The first involves the addition of material to a tectonic plate. When two tectonic plates collide, one of the plates may slide under the other, a process known as subduction. The plate which is being subducted (the plate going under), is floating on the asthenosphere and is pushed up and against the other, subducting plate. Sediment on the ocean floor will often be scraped by the subducting plate. This scraping causes the sediment to come off the subducted plate and form a mass of material called the accretionary wedge, which attaches itself to the upper, subducting plate. Volcanic island arcs or seamounts may collide with the continent, and as they are of relatively light material (i.e. low density) they will often not be subducted, but are thrust into the side of the continent, thereby adding to it.
The second involves the addition of sediment to a coastline or riverbank, increasing land area. The most noteworthy landmass accretion is the deposition of alluvium, often containing precious metals, on riverbanks and in river deltas.
Plate accretion
Evidence
Continental plates are formed of rocks that are very noticeably different from the rocks that form the ocean floor.
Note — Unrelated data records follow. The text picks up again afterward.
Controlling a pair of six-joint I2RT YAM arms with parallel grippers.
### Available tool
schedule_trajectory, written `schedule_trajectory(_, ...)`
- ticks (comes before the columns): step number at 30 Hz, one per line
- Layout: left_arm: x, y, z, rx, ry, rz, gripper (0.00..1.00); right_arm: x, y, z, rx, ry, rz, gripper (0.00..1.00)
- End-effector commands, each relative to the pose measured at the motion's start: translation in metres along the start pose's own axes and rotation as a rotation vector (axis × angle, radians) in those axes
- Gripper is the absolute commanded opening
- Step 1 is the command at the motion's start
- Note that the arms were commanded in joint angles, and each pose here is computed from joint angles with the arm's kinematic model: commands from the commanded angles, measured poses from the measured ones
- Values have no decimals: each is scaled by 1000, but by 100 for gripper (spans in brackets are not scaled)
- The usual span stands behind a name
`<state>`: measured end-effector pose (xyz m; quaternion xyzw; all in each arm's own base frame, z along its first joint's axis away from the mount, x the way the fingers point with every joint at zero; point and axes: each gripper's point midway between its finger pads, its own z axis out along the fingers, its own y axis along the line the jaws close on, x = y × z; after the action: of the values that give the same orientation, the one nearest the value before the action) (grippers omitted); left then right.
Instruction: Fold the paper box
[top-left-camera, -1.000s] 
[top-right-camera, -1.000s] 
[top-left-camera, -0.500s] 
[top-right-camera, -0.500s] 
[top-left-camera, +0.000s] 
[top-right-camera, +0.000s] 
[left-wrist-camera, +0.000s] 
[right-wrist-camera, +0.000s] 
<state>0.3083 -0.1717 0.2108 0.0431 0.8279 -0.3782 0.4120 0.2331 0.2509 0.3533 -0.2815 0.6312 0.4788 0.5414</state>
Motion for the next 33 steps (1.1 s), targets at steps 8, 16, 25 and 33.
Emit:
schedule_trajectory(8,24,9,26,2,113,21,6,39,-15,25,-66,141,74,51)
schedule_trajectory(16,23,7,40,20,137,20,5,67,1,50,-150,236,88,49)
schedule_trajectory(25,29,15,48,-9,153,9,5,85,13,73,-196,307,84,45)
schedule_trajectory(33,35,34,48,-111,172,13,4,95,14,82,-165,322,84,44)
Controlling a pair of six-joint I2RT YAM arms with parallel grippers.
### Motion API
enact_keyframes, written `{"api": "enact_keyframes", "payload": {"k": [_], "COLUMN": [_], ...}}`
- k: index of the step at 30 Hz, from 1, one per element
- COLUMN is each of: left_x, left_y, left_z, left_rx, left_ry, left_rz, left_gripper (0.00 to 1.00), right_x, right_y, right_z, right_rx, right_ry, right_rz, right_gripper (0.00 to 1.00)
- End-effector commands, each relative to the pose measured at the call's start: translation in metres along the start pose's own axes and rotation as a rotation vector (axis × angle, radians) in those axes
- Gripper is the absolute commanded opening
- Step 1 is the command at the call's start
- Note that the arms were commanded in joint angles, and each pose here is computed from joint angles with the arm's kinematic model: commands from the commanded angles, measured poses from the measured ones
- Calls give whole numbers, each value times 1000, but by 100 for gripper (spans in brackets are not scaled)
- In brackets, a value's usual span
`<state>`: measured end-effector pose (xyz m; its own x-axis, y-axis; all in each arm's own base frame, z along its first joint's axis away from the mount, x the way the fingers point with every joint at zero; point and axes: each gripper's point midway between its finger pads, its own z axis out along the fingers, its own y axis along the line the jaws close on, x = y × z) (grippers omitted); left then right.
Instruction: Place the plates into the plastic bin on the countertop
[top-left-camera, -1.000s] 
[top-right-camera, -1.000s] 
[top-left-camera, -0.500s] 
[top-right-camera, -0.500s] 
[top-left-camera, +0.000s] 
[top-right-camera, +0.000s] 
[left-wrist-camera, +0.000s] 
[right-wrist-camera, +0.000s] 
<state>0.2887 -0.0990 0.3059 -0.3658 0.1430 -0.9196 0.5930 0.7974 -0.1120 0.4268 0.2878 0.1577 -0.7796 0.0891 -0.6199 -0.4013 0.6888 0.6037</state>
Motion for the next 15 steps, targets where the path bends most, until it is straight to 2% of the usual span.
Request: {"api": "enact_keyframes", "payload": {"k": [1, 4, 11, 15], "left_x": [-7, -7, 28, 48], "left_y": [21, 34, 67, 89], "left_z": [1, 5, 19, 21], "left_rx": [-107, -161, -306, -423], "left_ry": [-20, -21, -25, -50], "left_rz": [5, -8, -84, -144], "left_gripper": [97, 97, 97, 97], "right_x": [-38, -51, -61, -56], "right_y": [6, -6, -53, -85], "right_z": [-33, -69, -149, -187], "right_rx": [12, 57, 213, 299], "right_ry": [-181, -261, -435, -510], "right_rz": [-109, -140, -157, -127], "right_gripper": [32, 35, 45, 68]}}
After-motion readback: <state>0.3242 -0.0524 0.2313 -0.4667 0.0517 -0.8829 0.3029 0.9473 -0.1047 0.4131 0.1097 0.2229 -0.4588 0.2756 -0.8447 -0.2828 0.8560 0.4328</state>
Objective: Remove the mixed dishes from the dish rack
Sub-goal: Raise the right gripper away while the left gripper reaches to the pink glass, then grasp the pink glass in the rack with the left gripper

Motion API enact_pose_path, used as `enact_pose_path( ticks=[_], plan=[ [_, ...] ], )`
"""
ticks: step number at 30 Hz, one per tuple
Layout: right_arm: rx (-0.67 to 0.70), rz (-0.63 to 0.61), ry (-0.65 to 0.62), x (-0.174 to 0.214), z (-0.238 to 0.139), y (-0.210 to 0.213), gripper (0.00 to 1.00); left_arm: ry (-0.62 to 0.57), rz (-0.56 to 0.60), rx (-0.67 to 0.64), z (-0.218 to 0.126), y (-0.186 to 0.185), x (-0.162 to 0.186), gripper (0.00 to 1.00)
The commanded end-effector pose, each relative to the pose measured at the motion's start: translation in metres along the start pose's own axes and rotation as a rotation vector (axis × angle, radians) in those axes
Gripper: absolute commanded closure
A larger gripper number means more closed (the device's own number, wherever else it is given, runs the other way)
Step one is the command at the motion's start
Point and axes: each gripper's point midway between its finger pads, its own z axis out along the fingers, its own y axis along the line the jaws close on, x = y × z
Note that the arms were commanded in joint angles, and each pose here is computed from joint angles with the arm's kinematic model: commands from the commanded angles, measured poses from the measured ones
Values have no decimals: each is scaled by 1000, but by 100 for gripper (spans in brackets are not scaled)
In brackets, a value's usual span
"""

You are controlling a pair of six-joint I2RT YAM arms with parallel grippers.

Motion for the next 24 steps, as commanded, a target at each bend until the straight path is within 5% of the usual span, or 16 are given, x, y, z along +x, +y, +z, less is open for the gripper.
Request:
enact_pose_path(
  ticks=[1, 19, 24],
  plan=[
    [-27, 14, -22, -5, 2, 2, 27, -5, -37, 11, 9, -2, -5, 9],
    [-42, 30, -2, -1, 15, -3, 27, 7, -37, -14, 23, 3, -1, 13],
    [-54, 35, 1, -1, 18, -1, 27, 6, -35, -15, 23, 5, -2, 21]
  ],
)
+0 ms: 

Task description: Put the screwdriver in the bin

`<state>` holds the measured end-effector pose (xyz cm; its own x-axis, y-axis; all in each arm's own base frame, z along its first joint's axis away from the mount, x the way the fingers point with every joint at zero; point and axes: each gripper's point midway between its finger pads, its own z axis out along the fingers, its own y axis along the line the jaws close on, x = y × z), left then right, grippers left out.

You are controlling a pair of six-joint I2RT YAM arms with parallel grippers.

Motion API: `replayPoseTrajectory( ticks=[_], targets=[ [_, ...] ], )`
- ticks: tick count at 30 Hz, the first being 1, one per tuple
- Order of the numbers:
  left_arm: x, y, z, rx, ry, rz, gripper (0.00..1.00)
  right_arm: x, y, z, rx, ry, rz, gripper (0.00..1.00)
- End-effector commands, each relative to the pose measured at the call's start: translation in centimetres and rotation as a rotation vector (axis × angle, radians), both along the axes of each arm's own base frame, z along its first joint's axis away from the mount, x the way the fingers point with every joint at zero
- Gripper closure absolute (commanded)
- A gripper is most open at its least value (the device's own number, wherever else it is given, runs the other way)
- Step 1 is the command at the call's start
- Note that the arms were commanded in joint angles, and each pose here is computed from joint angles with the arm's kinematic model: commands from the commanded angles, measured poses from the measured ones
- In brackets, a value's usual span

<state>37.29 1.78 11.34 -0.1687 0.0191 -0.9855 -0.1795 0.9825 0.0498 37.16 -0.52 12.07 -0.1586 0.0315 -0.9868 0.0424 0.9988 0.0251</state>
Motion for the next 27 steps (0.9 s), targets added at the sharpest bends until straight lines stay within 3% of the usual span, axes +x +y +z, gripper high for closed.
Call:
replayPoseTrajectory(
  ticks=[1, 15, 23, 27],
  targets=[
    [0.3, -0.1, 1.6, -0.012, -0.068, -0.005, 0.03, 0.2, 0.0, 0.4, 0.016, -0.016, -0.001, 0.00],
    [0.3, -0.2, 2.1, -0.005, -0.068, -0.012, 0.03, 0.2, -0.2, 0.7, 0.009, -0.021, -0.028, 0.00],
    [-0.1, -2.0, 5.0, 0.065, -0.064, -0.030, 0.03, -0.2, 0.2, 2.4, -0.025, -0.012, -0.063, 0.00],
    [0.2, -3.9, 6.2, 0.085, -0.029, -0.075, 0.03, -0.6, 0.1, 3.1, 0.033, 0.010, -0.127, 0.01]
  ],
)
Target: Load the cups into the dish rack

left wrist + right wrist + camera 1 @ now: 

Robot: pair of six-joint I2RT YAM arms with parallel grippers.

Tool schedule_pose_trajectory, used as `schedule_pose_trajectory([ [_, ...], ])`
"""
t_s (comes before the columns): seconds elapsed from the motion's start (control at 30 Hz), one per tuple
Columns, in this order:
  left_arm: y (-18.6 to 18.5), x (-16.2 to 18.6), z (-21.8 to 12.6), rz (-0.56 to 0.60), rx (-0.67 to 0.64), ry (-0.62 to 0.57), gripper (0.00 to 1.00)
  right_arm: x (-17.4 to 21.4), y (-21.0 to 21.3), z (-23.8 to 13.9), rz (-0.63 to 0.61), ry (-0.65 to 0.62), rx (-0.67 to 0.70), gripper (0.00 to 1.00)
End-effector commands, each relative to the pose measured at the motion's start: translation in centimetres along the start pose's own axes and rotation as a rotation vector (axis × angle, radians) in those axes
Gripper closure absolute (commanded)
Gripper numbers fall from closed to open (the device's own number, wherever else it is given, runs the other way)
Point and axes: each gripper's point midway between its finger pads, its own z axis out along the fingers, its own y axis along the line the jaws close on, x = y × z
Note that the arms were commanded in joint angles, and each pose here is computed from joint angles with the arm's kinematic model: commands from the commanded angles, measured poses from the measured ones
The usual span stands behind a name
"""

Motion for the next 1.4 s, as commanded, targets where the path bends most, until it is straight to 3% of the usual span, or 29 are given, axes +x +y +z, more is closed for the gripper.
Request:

The ocean floor, is usually composed of basaltic rocks that make the ocean floor denser than continental plates. In places where plate accretion has occurred, land masses may contain the dense, basaltic rocks that are usually indicative of oceanic lithosphere. In addition, a mountain range that is distant from a plate boundary but parallel to it suggests that the rock between the mountain range and the plate boundary is part of an accretionary wedge.
Examples
This process occurs in many places, but especially around the Pacific Rim, including the western coast of North America, the eastern coast of Australia, and New Zealand. New Zealand consists of areas of accreted rocks which were added on to the Gondwana continental margin over a period of many millions of years. The western coast of North America is made of accreted island arcs. The accreted area stretches from the Rocky Mountains to the Pacific coast. The island of Barbados is a similar process being actively formed in the Atlantic Ocean. The Gonâve Microplate in the Caribbean is expected to eventually become accreted to the North American Plate.
Resources
- Robert, Ballard D. Exploring Our Living Planet. Washington D.C.: The National Geographic Society, 1983.
- Sattler, Helen Roney. Our Patchwork Planet. New York: Lee & Shepard, 1995.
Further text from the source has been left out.